Throughout his boxing career, former world heavyweight champion Mike Tyson knocked out 44 opponents. Now, 14 years after retiring from boxing, Tyson wants to get another knockout, this time in esports.
On Thursday, Tyson announced a strategic investment in Fade 2 Karma, a professional esports team best known for its time in Hearthstone.
As a result, Fade 2 Karma will construct a new streaming facility near Los Angeles in El Segundo, California, the home base of Tyson Ranch, a marijuana company owned by Tyson.
The new facility, called "The Ranch House," will include private livestreaming rooms, a performance stage for tournaments, content production and a rooftop party deck. Connected to the facility will be a new entertainment production studio, operated by Fade 2 Karma.
On Wednesday, Tyson joined many of the Fade 2 Karma professional Hearthstone players for a livestreaming session broadcasted on Alexandra "Alliestrasza" Macpherson's Twitch channel. It was the first time the former pro boxer competed in Hearthstone, although he said he had played other games, including Call of Duty, in the past.
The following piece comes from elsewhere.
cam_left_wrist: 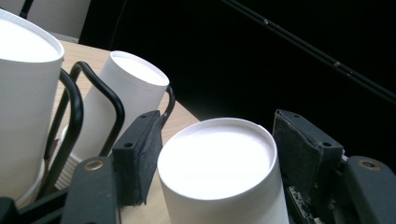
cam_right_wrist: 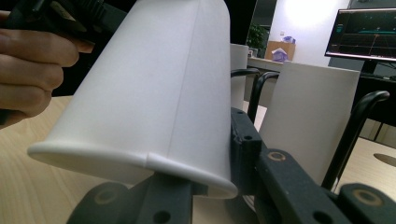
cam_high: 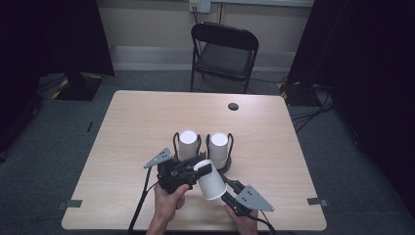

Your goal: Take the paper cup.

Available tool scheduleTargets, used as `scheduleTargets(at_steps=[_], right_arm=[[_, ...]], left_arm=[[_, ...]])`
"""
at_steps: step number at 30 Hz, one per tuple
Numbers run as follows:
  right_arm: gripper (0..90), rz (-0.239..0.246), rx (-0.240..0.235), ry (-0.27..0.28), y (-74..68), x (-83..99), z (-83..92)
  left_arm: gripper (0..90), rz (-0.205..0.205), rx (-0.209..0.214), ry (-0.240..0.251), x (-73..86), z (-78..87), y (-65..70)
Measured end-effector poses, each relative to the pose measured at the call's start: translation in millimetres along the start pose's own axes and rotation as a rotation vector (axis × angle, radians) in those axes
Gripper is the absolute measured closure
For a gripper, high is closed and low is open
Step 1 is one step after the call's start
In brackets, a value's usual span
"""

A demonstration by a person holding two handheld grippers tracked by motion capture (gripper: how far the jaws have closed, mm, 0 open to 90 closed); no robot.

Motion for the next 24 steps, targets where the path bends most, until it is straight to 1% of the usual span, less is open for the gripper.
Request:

"It was pretty awesome. I had the opportunity to really engage with some millennials, which I never really actually do," Tyson told ESPN on Thursday. "This is the first time, and I thought it was pretty awesome. We played Hearthstone. I really sucked real bad. You have to start somewhere. I played games before, so I'm going to start over and see what happens from here."
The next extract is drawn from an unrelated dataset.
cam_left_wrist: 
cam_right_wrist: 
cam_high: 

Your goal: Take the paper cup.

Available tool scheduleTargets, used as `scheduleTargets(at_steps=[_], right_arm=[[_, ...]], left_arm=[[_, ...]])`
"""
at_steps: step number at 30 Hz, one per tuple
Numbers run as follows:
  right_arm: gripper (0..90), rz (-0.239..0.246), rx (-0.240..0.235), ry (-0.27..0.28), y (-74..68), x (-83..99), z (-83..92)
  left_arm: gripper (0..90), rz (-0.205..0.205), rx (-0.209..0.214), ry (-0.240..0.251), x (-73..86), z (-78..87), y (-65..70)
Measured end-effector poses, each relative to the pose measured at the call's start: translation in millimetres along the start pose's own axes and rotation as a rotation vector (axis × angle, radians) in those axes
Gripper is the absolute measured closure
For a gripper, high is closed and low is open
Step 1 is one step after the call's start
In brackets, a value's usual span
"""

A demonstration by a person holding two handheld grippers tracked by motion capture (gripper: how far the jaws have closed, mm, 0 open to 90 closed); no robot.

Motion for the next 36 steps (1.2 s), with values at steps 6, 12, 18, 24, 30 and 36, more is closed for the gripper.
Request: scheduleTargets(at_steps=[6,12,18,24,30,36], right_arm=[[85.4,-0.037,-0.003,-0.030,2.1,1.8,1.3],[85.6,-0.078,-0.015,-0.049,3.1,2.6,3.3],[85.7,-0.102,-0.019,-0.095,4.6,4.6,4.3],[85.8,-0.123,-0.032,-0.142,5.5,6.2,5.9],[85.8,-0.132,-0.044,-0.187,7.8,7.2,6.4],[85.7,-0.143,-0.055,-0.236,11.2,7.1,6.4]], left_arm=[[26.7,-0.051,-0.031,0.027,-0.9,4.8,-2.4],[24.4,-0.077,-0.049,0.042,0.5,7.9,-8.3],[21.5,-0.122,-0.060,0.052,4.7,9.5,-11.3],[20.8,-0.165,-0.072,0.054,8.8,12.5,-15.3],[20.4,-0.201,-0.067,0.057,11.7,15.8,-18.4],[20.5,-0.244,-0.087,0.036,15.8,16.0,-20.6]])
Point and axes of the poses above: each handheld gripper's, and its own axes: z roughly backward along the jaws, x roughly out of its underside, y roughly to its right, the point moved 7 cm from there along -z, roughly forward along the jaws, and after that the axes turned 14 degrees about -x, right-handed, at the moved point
Tyson said that he first got interested in the esports industry via his son, who is both a gamer and a fan of professional esports competitions. From there, Tyson tasked his team at the Tyson Ranch to find an opportunity that made sense -- with Fade 2 Karma, he said, emerging as an option that felt like the perfect fit. He said he believes the future of the esports industry will be gigantic.
Fade 2 Karma was founded by German Hearthstone and Magic: The Gathering player Tim "Theude" Bergmann in July 2015. Since then, the team has expanded to include competitive Hearthstone players and streamers from all around the world, including the likes of the United Kingdom, Canada, Sweden, Israel and the United States.
Outside of esports, Tyson is developing the Tyson Ranch Resort, a 420-acre entertainment complex, luxury glamping resort and cannabis research and design facility in Desert Hot Springs, California, about a two-hour drive east from Los Angeles. Tyson, his business partners and California City mayor Jennifer Wood attended a groundbreaking ceremony for the site in December.
In other ventures, Tyson completed a one-man show residency in Las Vegas for his "Undisputed Truth: Round 2" in late 2017. Tyson said he is interested in potentially doing another one-man show project in the future, but for now, he is focusing on Tyson Ranch.
Tyson joins a growing list of celebrity athletes who have invested in esports in the past five years. Some, including Rick Fox, who won three NBA titles with the Los Angeles Lakers in the early 2000s, and Golden State Warriors forward Jonas Jerebko, have taken an active role in their organizations -- being involved in strategy, planning and execution. Other celebs, such as former New York Yankees star Alex Rodriguez and musicians Jennifer Lopez and Drake, have taken passive roles.
Overall, the industry continues to become a new frontier for investors looking to capitalize on the future of sports. In 2019, the industry is projected to eclipse $1 billion in annual revenue, according to a report by analytics firm Newzoo.